Often associated with the production of Philip K. Dick is the concept of unreality, a vision of the world that transcends what we can usually perceive with our senses, which are unable to cross a sensory limit that prevents us from finding answers and revelations that remain with us. unknown. Reading like Ubik can confirm this view of Dick's literary corpus, but this photographic production of one of the masters of social science fiction would be limiting, unfair. In his prolific activity, the American novelist has gone far beyond this emotional principle, he has gone into a more unbridled and lysergic search for further truths, which have found shape in mainstays of genre literature such as The Swastika on the Sun or But the androids dream. electric sheep? . Yet, if he decides to approach Dick using Palmer Eldritch's Three Stigmata as a point of contact, the feeling is that the unreal is not the vital spark of Dick's visual narrative, but a hyper-reality that, at the time, it was filtered by the writer's hyperstimulated perceptions.

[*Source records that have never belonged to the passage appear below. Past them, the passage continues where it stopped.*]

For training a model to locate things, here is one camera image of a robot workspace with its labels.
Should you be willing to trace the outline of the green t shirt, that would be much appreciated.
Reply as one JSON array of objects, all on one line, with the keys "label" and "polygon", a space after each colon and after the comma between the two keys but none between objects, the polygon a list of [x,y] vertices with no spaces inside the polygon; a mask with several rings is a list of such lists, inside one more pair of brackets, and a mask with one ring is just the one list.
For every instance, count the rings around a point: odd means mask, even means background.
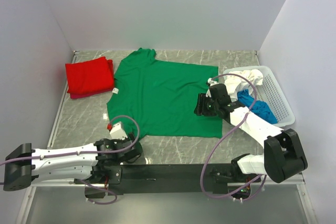
[{"label": "green t shirt", "polygon": [[206,82],[218,67],[162,61],[153,49],[138,49],[122,59],[107,103],[110,119],[118,116],[127,132],[140,137],[222,135],[222,119],[197,116],[194,109]]}]

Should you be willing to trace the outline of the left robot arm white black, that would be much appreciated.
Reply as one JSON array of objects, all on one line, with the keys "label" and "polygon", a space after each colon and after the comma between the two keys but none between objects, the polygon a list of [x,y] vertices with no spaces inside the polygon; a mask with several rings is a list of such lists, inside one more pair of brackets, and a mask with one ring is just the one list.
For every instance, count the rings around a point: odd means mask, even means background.
[{"label": "left robot arm white black", "polygon": [[98,184],[116,180],[118,167],[143,153],[130,133],[124,139],[103,138],[84,146],[54,150],[22,144],[5,158],[4,191],[17,191],[47,180],[74,179]]}]

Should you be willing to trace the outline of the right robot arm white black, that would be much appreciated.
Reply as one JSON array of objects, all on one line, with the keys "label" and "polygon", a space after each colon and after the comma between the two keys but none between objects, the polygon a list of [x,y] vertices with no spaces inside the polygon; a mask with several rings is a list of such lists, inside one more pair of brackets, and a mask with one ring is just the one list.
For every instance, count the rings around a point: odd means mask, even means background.
[{"label": "right robot arm white black", "polygon": [[261,155],[244,154],[231,161],[228,177],[235,181],[241,182],[249,174],[256,174],[281,183],[308,168],[298,133],[274,126],[241,102],[231,101],[224,84],[212,84],[206,93],[200,93],[194,113],[217,116],[238,126],[263,148]]}]

three stigmata Palmer Eldritch's three stigmata represents a particularly interesting moment in Dick's production. It is no mystery that the American novelist was a tormented spirit, plagued by a series of ailments that were exacerbated by his misuse of amphetamines, used as a stimulant for literary production, which had a nefarious impact on his already fragile psyche. . To this, it should be added that Dick was active after the Second World War, within a society that was returning from an inhuman conflict found itself having to manage decades of internal distrust, with social struggles and a progressive invasiveness of established power in the lives of citizens. Between the danger of a nuclear holocaust and the constant feeling of being a constantly controlled individual, it is no wonder that Dick came to conceive a story like that of Palmer Eldritch's The Three Stigmata.

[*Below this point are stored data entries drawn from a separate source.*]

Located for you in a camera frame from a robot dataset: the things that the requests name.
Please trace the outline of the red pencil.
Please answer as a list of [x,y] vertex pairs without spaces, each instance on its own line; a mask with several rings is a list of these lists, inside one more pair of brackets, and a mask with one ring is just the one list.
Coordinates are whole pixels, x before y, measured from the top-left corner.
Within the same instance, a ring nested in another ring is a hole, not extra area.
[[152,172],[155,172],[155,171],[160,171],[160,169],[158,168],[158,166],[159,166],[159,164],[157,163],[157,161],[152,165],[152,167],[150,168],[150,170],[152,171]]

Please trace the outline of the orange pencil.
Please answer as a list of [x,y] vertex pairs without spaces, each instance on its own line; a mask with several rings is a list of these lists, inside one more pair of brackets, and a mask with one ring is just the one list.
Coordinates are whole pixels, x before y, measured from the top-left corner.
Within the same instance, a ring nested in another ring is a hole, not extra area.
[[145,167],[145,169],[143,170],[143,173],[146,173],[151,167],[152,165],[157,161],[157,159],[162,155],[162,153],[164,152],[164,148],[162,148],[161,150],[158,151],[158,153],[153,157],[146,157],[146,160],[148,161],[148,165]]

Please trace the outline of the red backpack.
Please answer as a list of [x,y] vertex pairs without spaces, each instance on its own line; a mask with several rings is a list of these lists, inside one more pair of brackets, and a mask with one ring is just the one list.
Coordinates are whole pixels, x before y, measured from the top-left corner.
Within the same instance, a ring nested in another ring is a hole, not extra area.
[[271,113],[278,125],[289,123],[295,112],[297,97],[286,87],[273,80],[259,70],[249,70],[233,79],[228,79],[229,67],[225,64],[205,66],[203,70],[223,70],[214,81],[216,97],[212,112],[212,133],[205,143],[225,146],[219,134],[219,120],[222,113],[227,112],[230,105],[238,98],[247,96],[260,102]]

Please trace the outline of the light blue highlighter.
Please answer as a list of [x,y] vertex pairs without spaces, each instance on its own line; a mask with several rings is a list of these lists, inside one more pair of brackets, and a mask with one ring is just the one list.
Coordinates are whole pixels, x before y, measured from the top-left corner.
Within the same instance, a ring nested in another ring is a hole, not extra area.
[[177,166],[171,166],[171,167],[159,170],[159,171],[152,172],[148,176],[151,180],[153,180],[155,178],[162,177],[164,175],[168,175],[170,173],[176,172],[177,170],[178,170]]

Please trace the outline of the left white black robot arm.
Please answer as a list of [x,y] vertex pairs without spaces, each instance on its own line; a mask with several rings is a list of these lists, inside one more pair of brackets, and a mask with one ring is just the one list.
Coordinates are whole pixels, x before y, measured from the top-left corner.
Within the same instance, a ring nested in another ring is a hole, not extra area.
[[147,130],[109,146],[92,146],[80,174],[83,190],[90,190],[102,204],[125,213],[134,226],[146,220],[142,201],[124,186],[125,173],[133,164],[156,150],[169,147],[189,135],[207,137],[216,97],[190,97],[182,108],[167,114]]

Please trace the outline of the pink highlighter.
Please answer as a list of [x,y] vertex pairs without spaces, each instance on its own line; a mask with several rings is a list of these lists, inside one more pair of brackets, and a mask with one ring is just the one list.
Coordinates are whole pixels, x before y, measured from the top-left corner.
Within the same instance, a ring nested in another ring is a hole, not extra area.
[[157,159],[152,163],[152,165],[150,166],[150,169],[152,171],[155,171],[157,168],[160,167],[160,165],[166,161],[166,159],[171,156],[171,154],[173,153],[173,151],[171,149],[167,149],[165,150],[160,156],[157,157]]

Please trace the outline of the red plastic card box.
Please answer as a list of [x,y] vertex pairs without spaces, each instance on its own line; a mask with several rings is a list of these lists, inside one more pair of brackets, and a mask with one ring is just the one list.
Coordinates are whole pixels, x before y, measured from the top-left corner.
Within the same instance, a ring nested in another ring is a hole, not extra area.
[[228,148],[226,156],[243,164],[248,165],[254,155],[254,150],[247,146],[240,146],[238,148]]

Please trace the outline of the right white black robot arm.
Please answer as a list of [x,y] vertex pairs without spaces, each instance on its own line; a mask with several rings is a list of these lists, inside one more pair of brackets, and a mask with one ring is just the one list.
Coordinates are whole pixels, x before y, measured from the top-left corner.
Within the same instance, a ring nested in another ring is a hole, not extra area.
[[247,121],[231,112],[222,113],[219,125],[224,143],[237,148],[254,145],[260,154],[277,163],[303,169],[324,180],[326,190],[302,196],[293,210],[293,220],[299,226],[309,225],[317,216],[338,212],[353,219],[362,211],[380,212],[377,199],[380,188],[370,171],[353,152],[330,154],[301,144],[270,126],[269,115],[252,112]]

The Three Stigmata of Palmer Eldritch: drugs, toys and gods

To sell these products, and the illegal Can-D, is Leo Bulero, who through the use of pre-cog, individuals capable of intuiting the future potential of new products related to Perky Pat, has built an economic empire based on the exploitation of the nostalgia of the settlers. An economic security that is jeopardized when Palmer Eldritch reappears on the scene, a competitor who disappeared ten years earlier during a commercial mission to Alpha Centauri. The return of Eldritch, apparently in possession of a new drug capable of replacing Can-D, becomes a risk to which Bulero does not intend to succumb, to the point of wanting to find out if whoever has returned to Earth after so many years is really Eldritch or a alien threat in disguise.

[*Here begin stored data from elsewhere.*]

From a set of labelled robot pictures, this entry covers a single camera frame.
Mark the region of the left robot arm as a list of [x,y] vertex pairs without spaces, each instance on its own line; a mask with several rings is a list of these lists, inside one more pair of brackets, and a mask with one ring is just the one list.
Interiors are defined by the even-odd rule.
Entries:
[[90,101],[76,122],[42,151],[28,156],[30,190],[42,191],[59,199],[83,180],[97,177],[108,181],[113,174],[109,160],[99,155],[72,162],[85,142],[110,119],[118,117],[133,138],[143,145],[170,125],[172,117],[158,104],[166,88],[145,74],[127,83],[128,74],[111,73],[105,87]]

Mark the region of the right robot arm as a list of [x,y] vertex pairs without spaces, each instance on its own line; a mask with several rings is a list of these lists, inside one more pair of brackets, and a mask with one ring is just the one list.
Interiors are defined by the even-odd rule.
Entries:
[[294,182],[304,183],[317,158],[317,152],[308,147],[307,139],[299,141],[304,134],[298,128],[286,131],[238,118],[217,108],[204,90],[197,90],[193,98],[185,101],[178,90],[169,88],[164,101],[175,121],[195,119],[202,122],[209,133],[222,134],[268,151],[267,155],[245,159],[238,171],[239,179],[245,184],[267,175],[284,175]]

Palmer's Three Stigmata Eldritch is arguably one of Dick's most paranoid and disturbing works. Although there are typical elements of his production also found in other more successful works (the pre-cogs have achieved notoriety with Minority Report, a film based on a story of the same name by Dick), with this novel the constant paranoia that characterized the existence of Dick. The inspiration for this novel, according to the myth, came to the author after one day he had the vision of a titanic face watching him from the sky, a manifestation of his unconscious according to the psychoanalyst with whom he was being treated, the apparition of Satan to hear her acquaintance, an alcoholic ex-policewoman who had found salvation in religion. Obviously Dick, who has always been a scholar of religions and mysticism, recognized the correctness of the vision of women.

It is not surprising that in The Three Stigmata by Palmer Eldritch this vision of a microcosm (Perky Pat) which becomes a refuge therefore develops of personality to the limit (the colonists), but it is not salvation, but a voluntary surrender, a search for relief in a habit that prefers a sure lie to a frightening truth. Dick, throughout his production, makes his characters move on this dichotomy, whether it's the replicate hunter from But do androids dream of electric sheep? to the atypical death of the protagonists of Ubik. With Palmer's The Three Stigmata Eldritch goes further, letting the vision of an obsessive and unsettling religious interference emerge with new urgency.

Lysergic investigation into creed

Mondadori publishes a new edition of The Three Stigmata by Palmer Eldritch within the Oscar Moderni Cult series, continuing a journey in the fiction of Dick started with Ubik and should soon be enriched with a new stage, The Swastika on the Sun. The series of volumes of Dick's works, edited by Emanuele Trevi, shows that they want to offer an authentic experience of Dick's fiction as much as possible, making use of the translation by Marinella Magrì, who through a convincing choice of words proposes the claustrophobic emotional construction of the novelist American. Mondadori's volume maintains the simple identity but with the disturbing tones of the cover graphics already appreciated in Ubik, welcoming the reader with a preface by Emmanuel Carrère, which provides the right points of reference to understand the inner complexity of one of the tutelary deities of the science fiction fiction of the last century.